We are unable to persuade ourselves to agree with the view taken by the Bombay High Court. The legislative intention as to the manner in which this provision of s. 144B is to be regarded, has been made explicit. It occurs in Chapter IV, dealing with procedure for assessment (ss. 139 to 158). This is a procedural provision. Theproceeding for assessment commences with the filing of the return by the assessee. The AO is required to scrutinise thereturn, before finalising the assessment. In the event of the AO finding that an addition is required to be made to the income of the assessee is excess of Rs. 1 lakh, he is required to furnish a draft order to the assessee. The step is to be taken before the expiry of the period of two years from the end of the assessment year. It is for the assessee to either object to the proposal or accept the same. If the assessee objects, the objections as also the draft assessment order are to be sent to the IAC who shall hear the assessee, and thereafter give such directions as he thinks fit to the AO, to enable him to complete the assessment. The assessment is thereafter to be made in conformity with the directions so given. In this case, the procedural steps up to the stage of filing the objections had been completed. The assessee had sent a letter which was construed by the ITO as one for adjournment, while the Tribunal found that it was in fact objection to the draft assessment, though not elaborated upon. If further procedure is not barred by limitation, the assessee will suffer no prejudice if the ITO were to be asked to comply with the procedure prescribed under s. 144B(4) after setting aside the order of assessment made in breach of that provision. The assessee would then have had the opportunity to press its objection before the IAC and the assessee will also have the right to challenge the order that may be passed by that officer if it is prejudicial to the assessee.

10. Though we have held that s. 144B is procedural, the Revenue cannot derive any benefit so far as the assessment in question is concerned, as on account of the ITO having proceeded to make an order which has been found to be unsustainable on account to lack of jurisdiction in the officer, the Revenue cannot extend the period of limitation prescribed is s. 153, for completing the assessment.

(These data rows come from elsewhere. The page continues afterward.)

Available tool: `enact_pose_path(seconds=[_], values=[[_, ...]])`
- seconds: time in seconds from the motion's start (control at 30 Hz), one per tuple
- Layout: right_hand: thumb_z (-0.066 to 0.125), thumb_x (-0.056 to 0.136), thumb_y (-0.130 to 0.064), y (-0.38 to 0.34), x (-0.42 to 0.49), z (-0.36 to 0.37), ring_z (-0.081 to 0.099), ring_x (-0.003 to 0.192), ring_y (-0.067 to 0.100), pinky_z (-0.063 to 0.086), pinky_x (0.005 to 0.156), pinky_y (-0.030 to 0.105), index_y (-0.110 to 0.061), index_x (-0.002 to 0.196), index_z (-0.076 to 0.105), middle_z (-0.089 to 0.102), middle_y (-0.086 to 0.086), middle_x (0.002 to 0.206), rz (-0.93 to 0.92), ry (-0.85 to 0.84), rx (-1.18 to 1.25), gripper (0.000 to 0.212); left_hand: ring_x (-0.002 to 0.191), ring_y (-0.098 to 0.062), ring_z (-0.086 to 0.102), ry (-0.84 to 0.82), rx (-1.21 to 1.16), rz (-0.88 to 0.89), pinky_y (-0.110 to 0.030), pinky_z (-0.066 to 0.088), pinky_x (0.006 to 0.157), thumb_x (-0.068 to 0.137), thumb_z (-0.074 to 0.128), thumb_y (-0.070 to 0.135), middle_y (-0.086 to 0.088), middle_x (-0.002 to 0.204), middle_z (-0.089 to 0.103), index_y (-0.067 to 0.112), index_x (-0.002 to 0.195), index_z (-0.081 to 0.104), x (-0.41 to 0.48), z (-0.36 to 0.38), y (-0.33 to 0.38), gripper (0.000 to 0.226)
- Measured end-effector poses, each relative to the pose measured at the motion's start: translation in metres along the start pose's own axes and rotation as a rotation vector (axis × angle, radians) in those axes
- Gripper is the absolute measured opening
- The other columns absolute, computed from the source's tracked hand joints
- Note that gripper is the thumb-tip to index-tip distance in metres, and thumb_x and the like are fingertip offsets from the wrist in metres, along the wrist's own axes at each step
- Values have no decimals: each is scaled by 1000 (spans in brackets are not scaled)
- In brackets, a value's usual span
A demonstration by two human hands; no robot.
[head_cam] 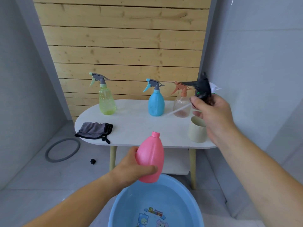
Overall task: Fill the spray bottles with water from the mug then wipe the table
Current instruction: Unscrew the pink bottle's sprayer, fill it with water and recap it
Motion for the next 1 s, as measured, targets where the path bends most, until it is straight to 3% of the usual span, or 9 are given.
enact_pose_path(seconds=[0.07, 0.2, 0.4, 0.53, 0.67, 0.8, 0.9, 1.0], values=[[76, 83, -22, 11, 10, -1, 63, 69, 11, 50, 67, 31, -18, 92, 66, 68, -4, 81, 36, 47, -8, 14, 101, -16, 64, 69, -22, -22, -18, 55, 63, 76, 90, 20, 0, 119, 59, 20, 138, 40, 3, -7, -5, 79], [73, 87, -16, 73, 13, 24, 62, 64, 11, 57, 62, 26, -5, 105, 64, 70, 7, 86, 202, 4, -66, 24, 106, -18, 65, 89, -23, -5, -32, 60, 82, 63, 92, 30, 3, 120, 58, 23, 138, 42, 10, -15, -15, 90], [66, 93, -13, 144, 16, 52, 69, 68, 22, 60, 83, 38, -5, 96, 61, 70, 11, 90, 446, -70, -29, 10, 104, -15, 67, 82, 81, 58, -34, 63, 84, 45, 85, 54, 7, 119, 60, 32, 132, 42, 16, -15, -19, 100], [67, 92, -11, 164, 24, 60, 73, 69, 26, 60, 84, 40, -2, 92, 64, 71, 13, 90, 504, -86, -53, 9, 105, -13, 65, 62, 101, 72, -34, 63, 85, 50, 89, 49, 10, 119, 59, 34, 131, 41, 19, -12, -23, 96], [72, 88, -12, 174, 27, 60, 71, 60, 28, 62, 75, 40, -1, 82, 64, 69, 14, 76, 537, -44, -145, 14, 105, -12, 65, 62, 109, 71, -32, 62, 83, 62, 92, 38, 11, 119, 58, 37, 129, 40, 22, -13, -28, 85], [75, 86, -15, 177, 25, 60, 63, 48, 31, 58, 48, 35, 3, 78, 59, 62, 18, 69, 570, -64, -252, 25, 105, -12, 65, 66, 106, 78, -31, 62, 83, 60, 92, 38, 12, 119, 58, 40, 126, 40, 25, -15, -30, 84], [71, 88, -23, 174, 24, 61, 60, 44, 28, 52, 45, 30, 0, 79, 57, 64, 18, 68, 530, -115, -393, 29, 105, -10, 64, 65, 115, 84, -31, 62, 84, 64, 93, 35, 12, 119, 58, 39, 127, 40, 25, -15, -30, 83], [66, 91, -28, 168, 21, 60, 61, 41, 25, 54, 46, 32, -4, 76, 55, 66, 18, 69, 458, -150, -520, 30, 104, -10, 65, 59, 117, 85, -31, 63, 83, 54, 91, 45, 13, 119, 58, 41, 125, 41, 26, -13, -29, 87]])
Point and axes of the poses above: each hand's wrist, its own x-axis towards the middle knuckle, its own z-axis out of the palm, y = z × x, the point moved 5 cm from there along x, towards the middle knuckle
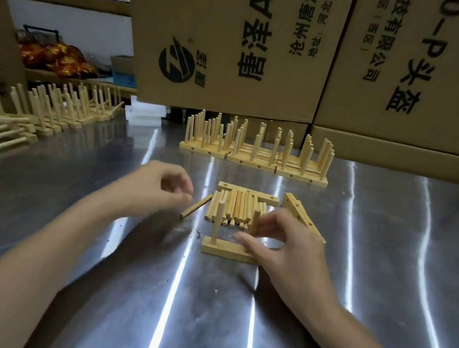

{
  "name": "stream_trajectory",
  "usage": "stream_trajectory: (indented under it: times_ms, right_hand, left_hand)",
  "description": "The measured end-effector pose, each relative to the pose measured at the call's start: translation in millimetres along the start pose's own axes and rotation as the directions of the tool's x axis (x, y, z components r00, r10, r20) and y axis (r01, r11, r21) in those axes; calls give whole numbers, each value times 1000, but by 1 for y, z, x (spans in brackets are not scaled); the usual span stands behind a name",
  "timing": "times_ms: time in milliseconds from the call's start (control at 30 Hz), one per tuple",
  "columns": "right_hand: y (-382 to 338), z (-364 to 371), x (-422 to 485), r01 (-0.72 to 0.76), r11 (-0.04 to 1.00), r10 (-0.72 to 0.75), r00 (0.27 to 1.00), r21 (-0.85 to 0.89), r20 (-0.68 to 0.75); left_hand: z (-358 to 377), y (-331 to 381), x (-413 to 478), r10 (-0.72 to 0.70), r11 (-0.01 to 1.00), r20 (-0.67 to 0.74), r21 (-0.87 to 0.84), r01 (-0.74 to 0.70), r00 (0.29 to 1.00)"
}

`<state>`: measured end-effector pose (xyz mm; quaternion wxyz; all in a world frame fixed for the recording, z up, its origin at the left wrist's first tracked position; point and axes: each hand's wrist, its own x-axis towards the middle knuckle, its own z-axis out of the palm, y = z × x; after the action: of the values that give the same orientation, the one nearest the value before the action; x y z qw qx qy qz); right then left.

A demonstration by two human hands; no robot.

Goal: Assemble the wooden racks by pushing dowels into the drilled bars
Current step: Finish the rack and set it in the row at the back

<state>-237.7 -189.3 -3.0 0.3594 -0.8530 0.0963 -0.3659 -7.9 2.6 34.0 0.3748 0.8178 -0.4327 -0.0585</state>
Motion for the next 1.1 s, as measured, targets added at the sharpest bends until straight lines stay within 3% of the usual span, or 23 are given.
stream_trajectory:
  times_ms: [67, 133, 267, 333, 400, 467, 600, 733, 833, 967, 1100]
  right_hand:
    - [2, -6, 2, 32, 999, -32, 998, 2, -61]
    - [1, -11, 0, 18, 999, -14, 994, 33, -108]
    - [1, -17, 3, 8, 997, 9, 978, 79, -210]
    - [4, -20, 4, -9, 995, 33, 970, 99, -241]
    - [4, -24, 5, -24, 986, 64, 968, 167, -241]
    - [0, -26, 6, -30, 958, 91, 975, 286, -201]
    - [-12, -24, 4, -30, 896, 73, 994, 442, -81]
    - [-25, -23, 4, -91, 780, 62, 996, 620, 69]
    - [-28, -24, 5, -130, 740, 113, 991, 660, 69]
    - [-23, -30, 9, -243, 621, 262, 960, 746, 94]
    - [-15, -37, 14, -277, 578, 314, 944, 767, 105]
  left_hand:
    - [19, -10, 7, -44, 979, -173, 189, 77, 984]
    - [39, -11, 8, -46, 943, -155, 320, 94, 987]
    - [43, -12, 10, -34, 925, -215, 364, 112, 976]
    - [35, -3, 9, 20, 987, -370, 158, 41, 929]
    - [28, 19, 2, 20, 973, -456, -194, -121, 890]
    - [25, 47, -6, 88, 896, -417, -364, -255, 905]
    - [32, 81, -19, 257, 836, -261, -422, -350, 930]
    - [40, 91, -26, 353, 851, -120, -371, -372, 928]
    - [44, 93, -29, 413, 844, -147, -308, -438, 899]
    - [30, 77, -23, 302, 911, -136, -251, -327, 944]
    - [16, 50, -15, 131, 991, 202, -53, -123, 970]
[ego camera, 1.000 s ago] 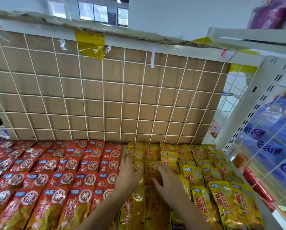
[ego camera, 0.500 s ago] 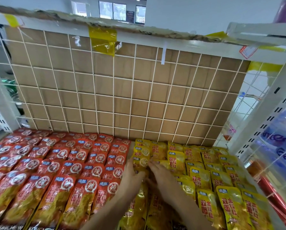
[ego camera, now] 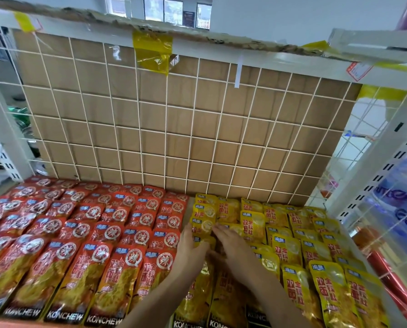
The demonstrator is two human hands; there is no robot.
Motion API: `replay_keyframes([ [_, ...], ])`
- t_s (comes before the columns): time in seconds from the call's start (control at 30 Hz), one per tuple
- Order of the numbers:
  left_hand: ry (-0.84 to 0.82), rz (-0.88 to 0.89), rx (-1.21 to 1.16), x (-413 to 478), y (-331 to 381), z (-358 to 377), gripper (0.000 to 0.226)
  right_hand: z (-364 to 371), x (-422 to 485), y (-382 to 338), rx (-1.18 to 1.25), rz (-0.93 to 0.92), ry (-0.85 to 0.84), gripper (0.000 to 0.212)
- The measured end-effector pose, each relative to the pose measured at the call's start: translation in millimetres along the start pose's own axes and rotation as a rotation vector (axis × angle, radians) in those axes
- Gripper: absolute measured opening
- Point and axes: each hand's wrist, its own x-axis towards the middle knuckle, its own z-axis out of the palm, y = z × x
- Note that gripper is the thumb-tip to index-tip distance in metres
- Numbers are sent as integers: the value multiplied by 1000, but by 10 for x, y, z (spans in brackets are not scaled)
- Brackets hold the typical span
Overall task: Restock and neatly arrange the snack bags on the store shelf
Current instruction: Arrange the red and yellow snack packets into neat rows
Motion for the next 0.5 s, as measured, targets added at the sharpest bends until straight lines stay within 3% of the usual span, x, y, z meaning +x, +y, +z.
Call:
replay_keyframes([
  [0.13, -19, -11, -8, -56, -26, -17, 69, -46, -28, -66, -11, -5, 22, 72],
  [0.5, -24, -2, 34, -239, -56, -15, 73, -29, -151, -99, -77, -24, -7, 79],
])
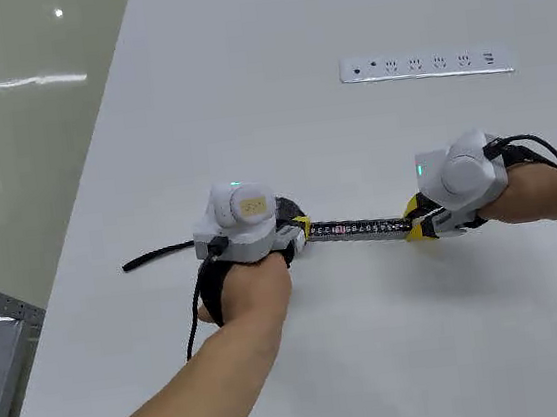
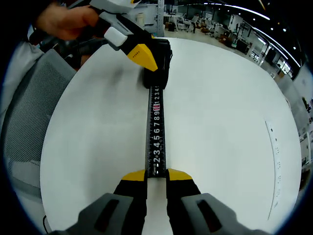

Had the ITO followed the correct procedure, the assessment would have been finalised within the period of six months. Now a period of well over sixteen years have gone by. We, therefore, answer the question referred to us at the instance of the assessee in the negative, and the first question referred to us at the instance of the Revenue also in the negative. Regarding the second question referred to us at the instance of the Revenue, we answer the first part of that question in the negative and the latter part in the affirmative as the proceeding is now barred by limitation.